ABOUT THIS TASK:
An exact restatement of the data below, with the pictures removed, is the required answer.

DATASET EXTRACT:
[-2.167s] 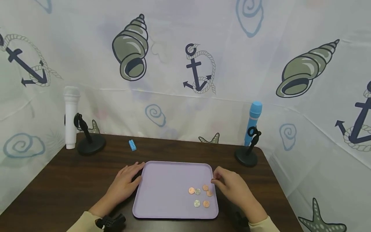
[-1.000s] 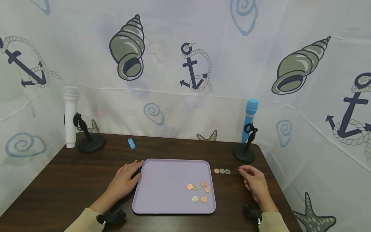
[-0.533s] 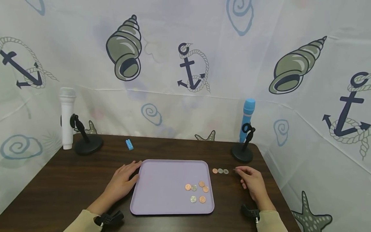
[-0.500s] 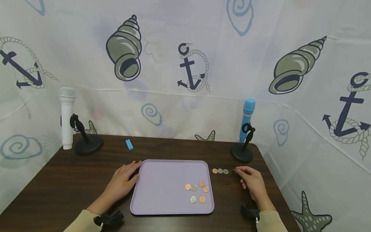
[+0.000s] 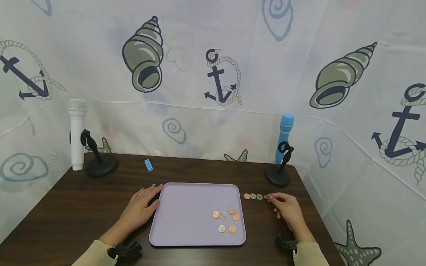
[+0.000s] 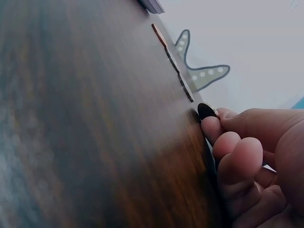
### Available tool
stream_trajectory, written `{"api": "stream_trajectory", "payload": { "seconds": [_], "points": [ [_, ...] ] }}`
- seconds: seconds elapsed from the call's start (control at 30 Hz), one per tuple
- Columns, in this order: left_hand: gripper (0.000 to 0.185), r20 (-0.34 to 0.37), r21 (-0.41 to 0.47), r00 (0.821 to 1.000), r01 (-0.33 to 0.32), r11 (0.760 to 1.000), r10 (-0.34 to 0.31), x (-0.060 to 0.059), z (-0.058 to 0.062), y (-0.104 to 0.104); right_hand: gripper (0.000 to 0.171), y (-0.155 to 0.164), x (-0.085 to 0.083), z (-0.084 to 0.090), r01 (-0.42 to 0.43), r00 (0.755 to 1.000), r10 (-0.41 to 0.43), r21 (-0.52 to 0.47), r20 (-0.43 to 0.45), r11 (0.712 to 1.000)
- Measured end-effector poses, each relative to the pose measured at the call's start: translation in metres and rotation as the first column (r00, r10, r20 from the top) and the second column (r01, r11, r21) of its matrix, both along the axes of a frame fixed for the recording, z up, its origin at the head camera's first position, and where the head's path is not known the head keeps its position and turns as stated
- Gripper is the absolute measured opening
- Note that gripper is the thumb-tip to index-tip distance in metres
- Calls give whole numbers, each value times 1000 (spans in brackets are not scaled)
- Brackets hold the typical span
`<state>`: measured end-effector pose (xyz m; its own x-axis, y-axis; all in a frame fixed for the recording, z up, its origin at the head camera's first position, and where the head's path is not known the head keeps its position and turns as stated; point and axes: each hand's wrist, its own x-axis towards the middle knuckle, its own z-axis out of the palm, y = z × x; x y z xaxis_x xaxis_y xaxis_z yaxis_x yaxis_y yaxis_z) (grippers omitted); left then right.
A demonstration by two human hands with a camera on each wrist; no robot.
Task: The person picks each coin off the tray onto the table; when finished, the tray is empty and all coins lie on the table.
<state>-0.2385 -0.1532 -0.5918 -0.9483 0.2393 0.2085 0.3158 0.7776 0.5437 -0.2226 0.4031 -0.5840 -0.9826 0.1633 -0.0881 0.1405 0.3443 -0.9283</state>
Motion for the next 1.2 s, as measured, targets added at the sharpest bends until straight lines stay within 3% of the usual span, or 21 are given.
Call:
{"api": "stream_trajectory", "payload": {
  "seconds": [0.67, 0.93, 1.2],
  "points": [
    [55, -16, 0, 1000, 0, 1000, 0, 1, 1, -6, 35, -9, -1, 1, -37, 999, 35, 114, 16, 993],
    [55, -13, 3, 1000, -4, 1000, 4, 2, 1, -8, 38, -6, -3, -3, -16, 1000, 17, 22, -22, 1000],
    [56, -29, 4, 1000, 8, 1000, -8, 2, -1, -2, 36, -7, 4, -1, 0, 1000, 0, 41, -19, 999]
  ]
}}
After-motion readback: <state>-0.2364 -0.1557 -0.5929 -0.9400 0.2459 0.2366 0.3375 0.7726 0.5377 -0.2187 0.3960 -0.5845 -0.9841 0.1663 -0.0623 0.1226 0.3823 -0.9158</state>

TASK SOLUTION:
[-2.167s] 
[-1.000s] 
[-0.533s] 
[-0.500s] 
[+0.000s] 
[+0.000s] 
### Available tool
stream_trajectory, written `{"api": "stream_trajectory", "payload": { "seconds": [_], "points": [ [_, ...] ] }}`
- seconds: seconds elapsed from the call's start (control at 30 Hz), one per tuple
- Columns, in this order: left_hand: gripper (0.000 to 0.185), r20 (-0.34 to 0.37), r21 (-0.41 to 0.47), r00 (0.821 to 1.000), r01 (-0.33 to 0.32), r11 (0.760 to 1.000), r10 (-0.34 to 0.31), x (-0.060 to 0.059), z (-0.058 to 0.062), y (-0.104 to 0.104); right_hand: gripper (0.000 to 0.171), y (-0.155 to 0.164), x (-0.085 to 0.083), z (-0.084 to 0.090), r01 (-0.42 to 0.43), r00 (0.755 to 1.000), r10 (-0.41 to 0.43), r21 (-0.52 to 0.47), r20 (-0.43 to 0.45), r11 (0.712 to 1.000)
- Measured end-effector poses, each relative to the pose measured at the call's start: translation in metres and rotation as the first column (r00, r10, r20 from the top) and the second column (r01, r11, r21) of its matrix, both along the axes of a frame fixed for the recording, z up, its origin at the head camera's first position, and where the head's path is not known the head keeps its position and turns as stated
- Gripper is the absolute measured opening
- Note that gripper is the thumb-tip to index-tip distance in metres
- Calls give whole numbers, each value times 1000 (spans in brackets are not scaled)
- Brackets hold the typical span
`<state>`: measured end-effector pose (xyz m; its own x-axis, y-axis; all in a frame fixed for the recording, z up, its origin at the head camera's first position, and where the head's path is not known the head keeps its position and turns as stated; point and axes: each hand's wrist, its own x-axis towards the middle knuckle, its own z-axis out of the palm, y = z × x; x y z xaxis_x xaxis_y xaxis_z yaxis_x yaxis_y yaxis_z) (grippers omitted); left then right.
A demonstration by two human hands with a camera on each wrist; no robot.
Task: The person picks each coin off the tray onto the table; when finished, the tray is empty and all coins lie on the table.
<state>-0.2385 -0.1532 -0.5918 -0.9483 0.2393 0.2085 0.3158 0.7776 0.5437 -0.2226 0.4031 -0.5840 -0.9826 0.1633 -0.0881 0.1405 0.3443 -0.9283</state>
Motion for the next 1.2 s, as measured, targets added at the sharpest bends until straight lines stay within 3% of the usual span, or 21 are given.
Call:
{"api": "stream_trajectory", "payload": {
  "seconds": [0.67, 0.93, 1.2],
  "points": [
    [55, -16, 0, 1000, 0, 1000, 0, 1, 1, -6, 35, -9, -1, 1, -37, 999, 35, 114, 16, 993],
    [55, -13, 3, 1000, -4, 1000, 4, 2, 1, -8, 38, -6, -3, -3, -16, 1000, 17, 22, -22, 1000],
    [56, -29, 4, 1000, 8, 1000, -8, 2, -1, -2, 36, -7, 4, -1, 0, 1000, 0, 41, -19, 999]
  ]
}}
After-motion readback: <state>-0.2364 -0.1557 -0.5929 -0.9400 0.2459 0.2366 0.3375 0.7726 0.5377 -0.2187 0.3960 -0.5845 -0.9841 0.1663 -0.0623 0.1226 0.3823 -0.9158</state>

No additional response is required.